It may be recalled that prior to the dispute, Sears and CSC has confirmed their agreement for a 10-year contract of $1. 6 billion-dollar deal on IT outsourcing bilateral deal in June 2nd 2004. According to the “general agreement”, Sears “will retain responsibility for its overall technology standards, architecture and service policies, as well as for its mainframes and core retail systems, which it will maintain in-house”.

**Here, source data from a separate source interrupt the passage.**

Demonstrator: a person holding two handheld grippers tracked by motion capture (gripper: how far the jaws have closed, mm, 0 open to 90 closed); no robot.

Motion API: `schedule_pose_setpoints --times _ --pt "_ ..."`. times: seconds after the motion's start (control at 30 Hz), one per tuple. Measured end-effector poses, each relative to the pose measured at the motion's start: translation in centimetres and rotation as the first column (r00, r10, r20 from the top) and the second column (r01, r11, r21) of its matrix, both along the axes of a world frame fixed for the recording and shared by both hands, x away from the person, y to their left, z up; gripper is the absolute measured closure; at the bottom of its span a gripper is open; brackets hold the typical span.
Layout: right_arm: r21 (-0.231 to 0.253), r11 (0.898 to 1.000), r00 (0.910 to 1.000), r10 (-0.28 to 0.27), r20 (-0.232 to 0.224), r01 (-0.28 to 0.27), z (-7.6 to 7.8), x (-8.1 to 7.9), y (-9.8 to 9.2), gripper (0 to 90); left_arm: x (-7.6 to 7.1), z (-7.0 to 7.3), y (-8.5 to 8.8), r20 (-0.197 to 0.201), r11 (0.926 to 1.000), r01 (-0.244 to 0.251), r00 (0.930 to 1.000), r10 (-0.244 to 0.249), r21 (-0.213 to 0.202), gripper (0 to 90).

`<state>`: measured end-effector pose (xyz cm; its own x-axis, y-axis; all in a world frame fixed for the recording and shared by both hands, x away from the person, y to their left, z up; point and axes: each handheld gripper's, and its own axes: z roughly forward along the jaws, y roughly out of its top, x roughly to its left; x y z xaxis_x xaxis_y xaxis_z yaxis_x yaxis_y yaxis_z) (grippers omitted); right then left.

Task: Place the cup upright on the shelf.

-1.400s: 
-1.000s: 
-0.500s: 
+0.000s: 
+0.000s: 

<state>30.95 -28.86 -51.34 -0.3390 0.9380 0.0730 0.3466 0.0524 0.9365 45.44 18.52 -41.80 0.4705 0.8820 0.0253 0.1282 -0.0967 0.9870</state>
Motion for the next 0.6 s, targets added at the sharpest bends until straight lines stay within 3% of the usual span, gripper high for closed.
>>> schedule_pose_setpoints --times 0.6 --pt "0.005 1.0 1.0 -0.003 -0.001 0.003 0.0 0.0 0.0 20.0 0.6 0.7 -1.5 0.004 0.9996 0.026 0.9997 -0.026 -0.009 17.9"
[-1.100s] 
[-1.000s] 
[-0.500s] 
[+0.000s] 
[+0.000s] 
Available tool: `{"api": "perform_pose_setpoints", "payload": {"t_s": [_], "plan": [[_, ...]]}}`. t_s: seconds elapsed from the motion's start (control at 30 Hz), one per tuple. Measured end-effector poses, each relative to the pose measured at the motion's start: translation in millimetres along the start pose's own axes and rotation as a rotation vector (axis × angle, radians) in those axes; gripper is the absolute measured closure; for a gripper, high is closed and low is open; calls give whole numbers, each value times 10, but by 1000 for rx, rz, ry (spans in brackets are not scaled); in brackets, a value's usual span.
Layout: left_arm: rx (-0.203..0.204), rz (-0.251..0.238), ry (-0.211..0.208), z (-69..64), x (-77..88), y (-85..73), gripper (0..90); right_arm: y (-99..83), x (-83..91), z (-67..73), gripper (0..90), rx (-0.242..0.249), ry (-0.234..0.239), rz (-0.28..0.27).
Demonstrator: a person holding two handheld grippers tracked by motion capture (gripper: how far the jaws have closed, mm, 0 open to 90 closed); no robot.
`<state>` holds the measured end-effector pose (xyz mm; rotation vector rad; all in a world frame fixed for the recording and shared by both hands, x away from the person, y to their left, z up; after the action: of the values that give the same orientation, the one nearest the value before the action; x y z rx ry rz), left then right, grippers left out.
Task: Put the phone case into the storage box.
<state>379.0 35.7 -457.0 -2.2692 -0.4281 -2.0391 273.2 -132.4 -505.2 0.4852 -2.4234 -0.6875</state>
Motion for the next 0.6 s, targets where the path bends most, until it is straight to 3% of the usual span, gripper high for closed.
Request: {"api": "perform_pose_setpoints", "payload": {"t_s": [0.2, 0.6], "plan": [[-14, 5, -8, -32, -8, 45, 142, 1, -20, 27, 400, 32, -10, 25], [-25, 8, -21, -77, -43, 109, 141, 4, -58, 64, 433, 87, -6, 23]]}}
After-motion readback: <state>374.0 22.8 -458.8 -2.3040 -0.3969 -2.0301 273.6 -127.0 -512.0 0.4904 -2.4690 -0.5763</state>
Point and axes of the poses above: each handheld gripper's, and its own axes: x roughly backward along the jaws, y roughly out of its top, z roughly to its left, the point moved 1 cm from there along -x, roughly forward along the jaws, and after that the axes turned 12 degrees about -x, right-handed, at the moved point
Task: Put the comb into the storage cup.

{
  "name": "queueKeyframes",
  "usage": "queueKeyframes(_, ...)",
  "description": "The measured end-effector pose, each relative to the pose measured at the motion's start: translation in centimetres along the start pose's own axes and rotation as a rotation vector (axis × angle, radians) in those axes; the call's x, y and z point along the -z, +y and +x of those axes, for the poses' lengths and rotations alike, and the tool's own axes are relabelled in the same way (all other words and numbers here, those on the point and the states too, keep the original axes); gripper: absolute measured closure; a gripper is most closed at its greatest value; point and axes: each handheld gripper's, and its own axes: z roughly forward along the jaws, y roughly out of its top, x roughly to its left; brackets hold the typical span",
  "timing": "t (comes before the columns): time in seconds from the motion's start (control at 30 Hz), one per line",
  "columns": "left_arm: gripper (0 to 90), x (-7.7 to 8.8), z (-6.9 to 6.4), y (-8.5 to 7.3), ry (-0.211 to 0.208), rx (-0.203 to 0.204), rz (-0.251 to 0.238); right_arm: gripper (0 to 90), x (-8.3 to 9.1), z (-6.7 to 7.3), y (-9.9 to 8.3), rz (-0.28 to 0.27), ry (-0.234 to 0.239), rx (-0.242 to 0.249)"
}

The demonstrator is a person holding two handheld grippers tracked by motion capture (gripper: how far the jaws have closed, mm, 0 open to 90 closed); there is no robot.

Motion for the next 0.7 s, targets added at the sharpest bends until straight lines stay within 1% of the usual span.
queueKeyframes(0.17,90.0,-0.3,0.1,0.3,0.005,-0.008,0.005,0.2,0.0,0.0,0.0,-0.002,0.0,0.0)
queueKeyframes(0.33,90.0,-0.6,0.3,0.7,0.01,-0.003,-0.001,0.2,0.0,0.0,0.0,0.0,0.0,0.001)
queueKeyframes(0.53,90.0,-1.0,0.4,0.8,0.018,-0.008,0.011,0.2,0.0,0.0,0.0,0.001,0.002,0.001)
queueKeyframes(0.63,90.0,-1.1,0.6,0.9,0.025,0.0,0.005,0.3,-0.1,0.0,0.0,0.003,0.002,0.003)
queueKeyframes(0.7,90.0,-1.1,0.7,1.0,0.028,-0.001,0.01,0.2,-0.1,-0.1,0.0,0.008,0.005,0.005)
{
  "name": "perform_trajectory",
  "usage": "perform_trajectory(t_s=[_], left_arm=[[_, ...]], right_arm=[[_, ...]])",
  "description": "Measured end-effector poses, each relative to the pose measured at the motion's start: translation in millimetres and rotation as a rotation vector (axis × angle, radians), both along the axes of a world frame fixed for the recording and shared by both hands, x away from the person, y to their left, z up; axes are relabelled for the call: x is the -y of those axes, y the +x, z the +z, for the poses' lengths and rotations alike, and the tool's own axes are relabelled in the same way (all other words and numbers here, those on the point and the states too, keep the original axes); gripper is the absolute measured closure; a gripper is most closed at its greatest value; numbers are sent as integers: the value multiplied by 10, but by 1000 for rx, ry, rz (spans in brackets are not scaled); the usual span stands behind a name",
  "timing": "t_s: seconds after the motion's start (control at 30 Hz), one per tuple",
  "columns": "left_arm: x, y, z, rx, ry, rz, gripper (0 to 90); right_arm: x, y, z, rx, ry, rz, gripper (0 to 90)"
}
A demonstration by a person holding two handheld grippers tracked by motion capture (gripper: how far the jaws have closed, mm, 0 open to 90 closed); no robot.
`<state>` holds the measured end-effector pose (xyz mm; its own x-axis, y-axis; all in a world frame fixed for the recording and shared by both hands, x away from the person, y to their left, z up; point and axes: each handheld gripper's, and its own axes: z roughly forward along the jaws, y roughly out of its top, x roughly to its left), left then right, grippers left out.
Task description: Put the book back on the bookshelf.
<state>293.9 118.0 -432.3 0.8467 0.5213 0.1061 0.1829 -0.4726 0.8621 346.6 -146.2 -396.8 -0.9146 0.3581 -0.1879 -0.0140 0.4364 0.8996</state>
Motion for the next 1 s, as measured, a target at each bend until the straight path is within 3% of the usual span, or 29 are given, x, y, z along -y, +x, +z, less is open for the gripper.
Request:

On the other hand, CSC Chairman and CEO Van B. Honeycutt quoted on the general agreement that “CSC shall provide and apply its knowledge, best practices, process excellence, established methodologies and continual innovation, towards achieving Sears’ business vision” (Sliwa, C. , 2004). As further cited, CSC believed that strategic partnership will flourish a” win-win situation” for Sears and CSC to accessibly lead the technological-edge in IT outsourcing.
The general agreement that binds Sears and CSC were embedded in their proposition to compete with IBM Global Services, Hewlett-Packard Co. , Electronic Data Systems Corporation and Affiliated Computer Services Incorporated. At hindsight, the “preferential option” to leading the technological-edge in IT outsourcing could have encouraged much CSC’s venture to contract with other stakeholders, in which CSC has established its IT outsourcing business.
The delinquency and faulty on the general agreement could have been resulted by the preferential options of both contracting parties for merger firms and investments, from which the termination clause offers flexibility to “rendering” options of contracting parties, and thereby could be a “fracture” to the legal fulfillment of obligations in accord of the contract. Sanctions on terms of reference It may be said that sanctions on terms of reference of obligation is an essential part of a contract, treaty and agreement.
As defined by the Cornell University Law School, contracts are primarily ruled by “state statutory and common (judge-made) law and private law”. Which means, private law primarily comprise “the terms of the agreement between the parties” that are [vice-versa] giving and receiving pledge of allegiance or commitment. As cited from the US Uniform Commercial Code, Article 9 (201) of the Secured Transactions, states: “as otherwise provided by the security agreement act is effective according to its terms between the parties; extends the application of any such statute or regulation to any transaction”.
Therefore, the “terms of agreement” is binding beyond commitment and effective to the fulfillment of “application”, in which could be referring to the general agreements made by and between Sears and CSC. The sanctions on the terms of reference [of obligations] of the contracting parties could however meet its “petition” to appeal reconsideration, which is provided under Federal Rules on Bankruptcy and Procedures that do not only provides reconsideration to nullify the obligations in the event of bankruptcy [within the partnership or covered within an agreement].
The appeal for reconsideration is for involuntary petition affecting the partnership, as provided under Rule 1004 that states: “after filing of an involuntary petition under USC 303(b) (3), the petitioning partners or other petitioners shall promptly send to or serve on each general partner who is not a petitioner a copy of the petition”, in which provided that the documented or written appeal have been coursed through the adjudicating agency referred to as the US-SEC.